In Ghana, like other countries, those who engage in illegal ASGM activities are often vilified in the media and by governments [15] leading towards a simple perception that these two groups are different. In the current study we found no striking socio-demographic differences (e.g., age, education level, living status, alcohol and cigarette consumption) between the miners currently working in a licensed and un-licensed site. Moreover, the fact that 98% of those miners who have worked at more than one site, have worked in both licensed and un-licensed sites at some point in time suggests that, at least in Ghana, there are not substantial or consistent differences with respect to the types (socioeconomic backgrounds, etc.) of individuals who may be found working in licensed vs. unlicensed mines. This also suggests that differences between licensed and unlicensed miners in terms of work-related safety (e.g., acute injuries) is most likely due to the differences in levels and types of hazards faced in the different types of mines, rather than any preexisting socioeconomic differences in the individuals employed (one exception from our work was related to work experience, and is discussed below). While there was a significant difference in terms of the number of females employed, this may likely not a true representation of the overall situation owing to the relatively small sample size. Here, only two women were sampled from the un-licensed ASGM sites and they reported zero injuries. The overall injury rate for females (11.9 injuries per 100 person years) is much greater than that of the men, and something that we previously discussed [9]. The role of females within the ASGM sector is important, discussed elsewhere by us and others [1, 16, 17], and warrants much more attention.

There is some difficulty in generalizing whether an ASGM miner exclusively operates in an illegal manner, and this represents an important limitation of the current study (and likely also other studies concerning ASGM). In the current study, 65 and 54% of miners working in a licensed and unlicensed site currently had worked only in that current site throughout their mining career. Of the remaining miners who have worked at two or more ASGM sites, 98% indicated to have worked in both licensed and unlicensed sites. As such, there is a tendency of many miners to move between licensed and unlicensed operations. In conversations we had with many study participants, they indicated being motivated mostly by financial gains and that they did not discriminate between the various mining sites based on their registration status, but rather on which of them had the ability to meet their financial demands. It should also be noted that ASGM miners in Ghana themselves are not licensed but rather the site in which they are operating.

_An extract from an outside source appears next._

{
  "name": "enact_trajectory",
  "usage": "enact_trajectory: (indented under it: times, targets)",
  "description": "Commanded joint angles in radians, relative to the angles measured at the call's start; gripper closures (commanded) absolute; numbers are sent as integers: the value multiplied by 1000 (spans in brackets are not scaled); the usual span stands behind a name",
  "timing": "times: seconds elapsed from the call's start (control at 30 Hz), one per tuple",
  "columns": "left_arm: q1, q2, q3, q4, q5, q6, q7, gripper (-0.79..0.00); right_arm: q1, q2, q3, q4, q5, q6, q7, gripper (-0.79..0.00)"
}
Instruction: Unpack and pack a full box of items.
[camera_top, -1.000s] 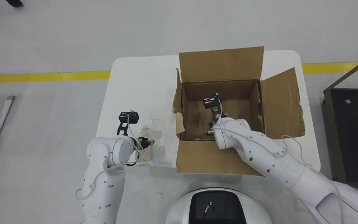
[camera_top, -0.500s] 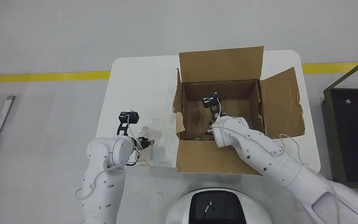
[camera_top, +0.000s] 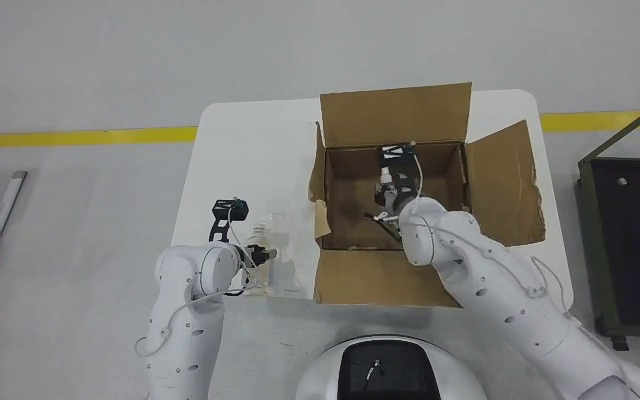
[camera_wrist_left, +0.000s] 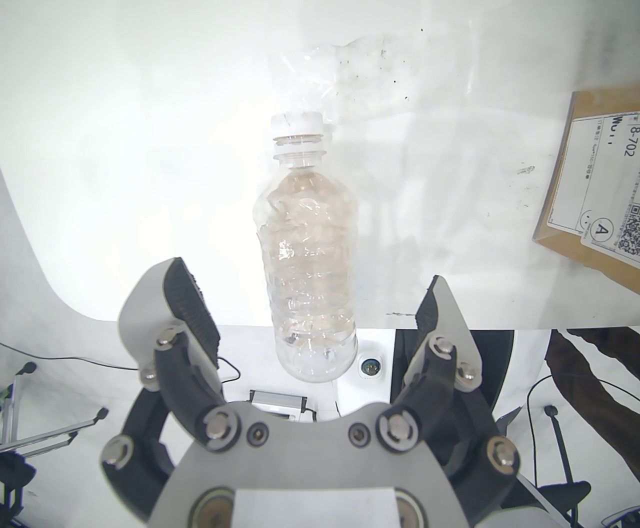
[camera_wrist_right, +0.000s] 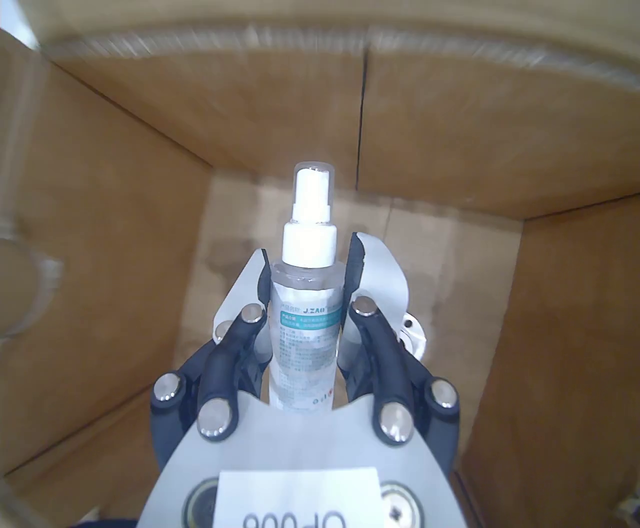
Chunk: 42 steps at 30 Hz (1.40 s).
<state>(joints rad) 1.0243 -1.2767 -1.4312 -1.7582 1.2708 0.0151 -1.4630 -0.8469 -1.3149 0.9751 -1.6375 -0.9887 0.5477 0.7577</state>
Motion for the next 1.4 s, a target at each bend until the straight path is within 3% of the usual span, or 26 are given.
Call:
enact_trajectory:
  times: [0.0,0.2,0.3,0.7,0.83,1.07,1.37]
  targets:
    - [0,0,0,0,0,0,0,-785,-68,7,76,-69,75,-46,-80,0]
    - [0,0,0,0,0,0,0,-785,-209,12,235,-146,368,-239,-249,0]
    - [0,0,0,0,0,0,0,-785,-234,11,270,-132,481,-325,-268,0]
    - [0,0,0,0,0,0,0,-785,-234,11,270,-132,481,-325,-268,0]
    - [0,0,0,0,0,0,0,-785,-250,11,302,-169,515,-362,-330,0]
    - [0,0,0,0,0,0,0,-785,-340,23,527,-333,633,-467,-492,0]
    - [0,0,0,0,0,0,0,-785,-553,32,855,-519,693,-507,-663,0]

Further comparisons of work characteristics between ASGM miners working in a licensed and unlicensed operation were revealing. Those who currently work in an un-licensed mine have been working longer in the ASGM sector. In terms of specific ASGM activities we queried (key ones being excavation, crushing and grinding, sifting and shanking, washing and sluicing, amalgamation, burning, and carrying loads) we found no difference between the groups. More than half of the respondents in each group indicated to being routinely involved in more than one activity. Although of potential interest, the proportion of un-licensed miners involved in amalgamation and burning was higher than the licensed miners. This could bode problems, in particular, for mercury exposure which others have shown to be largely due to burning activities [10]. Even though few miners are involved in burning mercury, the released chemical contaminates the entire worksite and broader community thus rendering everyone potentially exposed.

One of the key findings of the current study was the difference between the licensed and un-licensed miners with respect to their injury rates. The incidence proportion of injury was 17.3% for those working in a licensed mine versus 40.3% for those working in an un-licensed mine. Focusing strictly on the male miners, the injury rate among un-licensed miners (6.1 injuries per 100 person years) was significantly higher than licensed miners (4.2 injuries per 100 person years). In addition, among the miners with more than 5 years of work experience, the injury rates were more than 50% higher in the unlicensed group (5.2 injuries per 100 person years) than the licensed group (3.4 injuries per 100 person years). Comparing these values to other studies has proven challenging owing to the lack of information available. We are unaware of any studies comparing injury profiles (or other occupational and health measures) between licensed and unlicensed miners. Existing occupational health studies concerning ASGM are quite limited; they are largely descriptive, and vary greatly in methodology making it difficult to generalize and make comparisons. For example a previous study of small-scale miners in the Democratic Republic of the Congo [18] calculated an injury rate of 392 accidents per 100 person years though methodological differences (e.g., their sampling frame was one year and extended beyond ASGM) make it difficult to properly compare.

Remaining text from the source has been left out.